UCI2WB 4.0

Discussion of chess software programming and technical issues.

Moderators: hgm, Rebel, chrisw

User avatar
Guenther
Posts: 4605
Joined: Wed Oct 01, 2008 6:33 am
Location: Regensburg, Germany
Full name: Guenther Simon

Re: UCI2WB 4.0

Post by Guenther »

Guenther wrote: Thu Dec 20, 2018 3:16 pm
Guenther wrote: Thu Dec 20, 2018 3:00 pm
Guenther wrote: Thu Dec 20, 2018 1:44 pm Well the uci2wb logging didn't reveal much. The debug stops at the same place and as before 'loadgame() on exit never appears.

I did the same with a WB/XB program and all works normally here, thus I am quite sure uci2wb is the culprit and it is also
the only part which was changed since the AAA release and since then it happens.
I was wrong!
It seems it is only with newer SF versions and surely with SF 10. (even SF 7/8/9 work in this respect with the new uci2wb)
Still no idea why though...
I know more now. It was triggered somehow after May 2018 and only happens with the new wb2uci.
I tested several versions of SF and at least until May they all work. 3 versions from September and later including SF 10
only work with the old uci2wb, but not with the new one.

Any changes in game parsing in both SF and uci2wb?
With some extended testing of dev versions it appears I have found the change at least in SF, which triggers the uci2wb
behaviour on my machine! (Win7-64 bit 4GB Ram, no popcount, thus base version of SF always, WB setting was 512MB and 1 core for engines)
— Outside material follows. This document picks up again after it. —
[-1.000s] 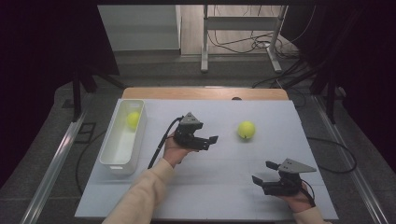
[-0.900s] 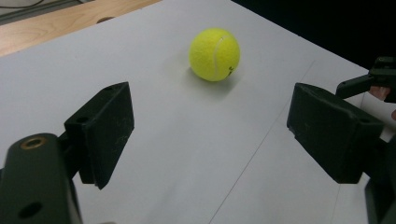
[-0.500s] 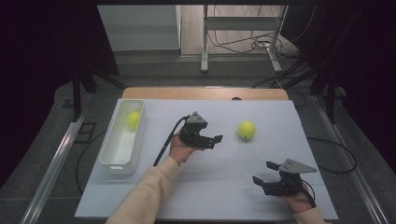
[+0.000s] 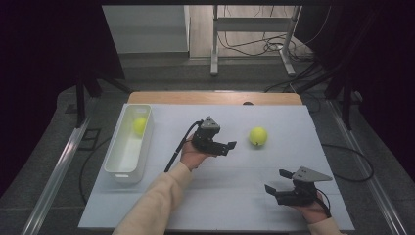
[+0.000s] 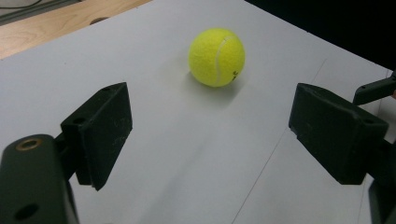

The problem exists since first version 180602, more precisely this one:

Code: Select all

Author: Joost VandeVondele
Date: Sat Jun 2 17:03:01 2018 +0200
Timestamp: 1527951781

Reallocate TT on threadpool resize.

Makes sure the potential benefit of first touch does not depend on
the order of the UCI commands Threads and Hash, by reallocating the
hash if a Threads is issued. The cost is zeroing the TT once more
than needed. In case the prefered order (first Threads than Hash)
is employed, this amounts to zeroing the default sized TT (16Mb),
which is essentially instantaneous.

Follow up for https://github.com/official-stockfish/Stockfish/pull/1601
where additional data and discussion is available.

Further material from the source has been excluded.